In the American Scientist, Per Brandtzaeg tells us about how we develop food allergies.
The story of food allergy is a story about how the development of the immune system is tightly linked to the development of our digestive tract or, as scientists and physicians usually refer to it, our gut. A human being is born with an immature immune system and an immature gut, and they grow up together. The immune system takes samples of gut contents and uses them to inform its understanding of the world—an understanding that helps safeguard the digestive system (and the body that houses it) against harmful microorganisms.
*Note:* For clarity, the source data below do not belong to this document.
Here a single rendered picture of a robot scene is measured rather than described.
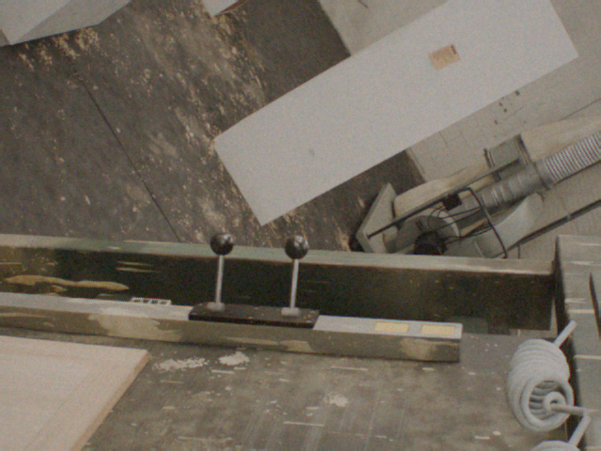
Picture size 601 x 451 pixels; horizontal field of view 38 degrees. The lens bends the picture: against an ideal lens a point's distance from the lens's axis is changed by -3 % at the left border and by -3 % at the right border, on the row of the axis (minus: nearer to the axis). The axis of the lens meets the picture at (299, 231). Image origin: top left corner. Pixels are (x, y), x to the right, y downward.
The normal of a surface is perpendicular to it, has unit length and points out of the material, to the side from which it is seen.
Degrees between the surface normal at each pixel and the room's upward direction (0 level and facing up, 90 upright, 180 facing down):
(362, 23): 90
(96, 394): 60
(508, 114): 90
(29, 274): 90
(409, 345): 90
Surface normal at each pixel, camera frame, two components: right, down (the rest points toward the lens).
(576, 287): -0.04, -0.94
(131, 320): -0.22, 0.34
The many-layered defenses of the immune system are designed to guard against invaders while sparing our own tissues. Food represents a special challenge to this system: an entire class of alien substances that needs to be welcomed rather than rebuffed. An adult may pass a ton of food through her gut each year, nearly all of it distinct at the molecular level from her own flesh and blood. In addition, strains of normal, or commensal, bacteria in the gut help with digestion and compete with pathogenic strains; these good microbes need to be distinguished from harmful ones. The body’s ability to suppress its killer instinct in the presence of a gut-full of innocuous foreign substances is a phenomenon called oral tolerance. It requires cultivating a state of equilibrium, or homeostasis, that balances aggression and tolerance in the immune system. Intolerance, or failure to suppress the immune response, results in an allergic reaction, sometimes with life-threatening consequences.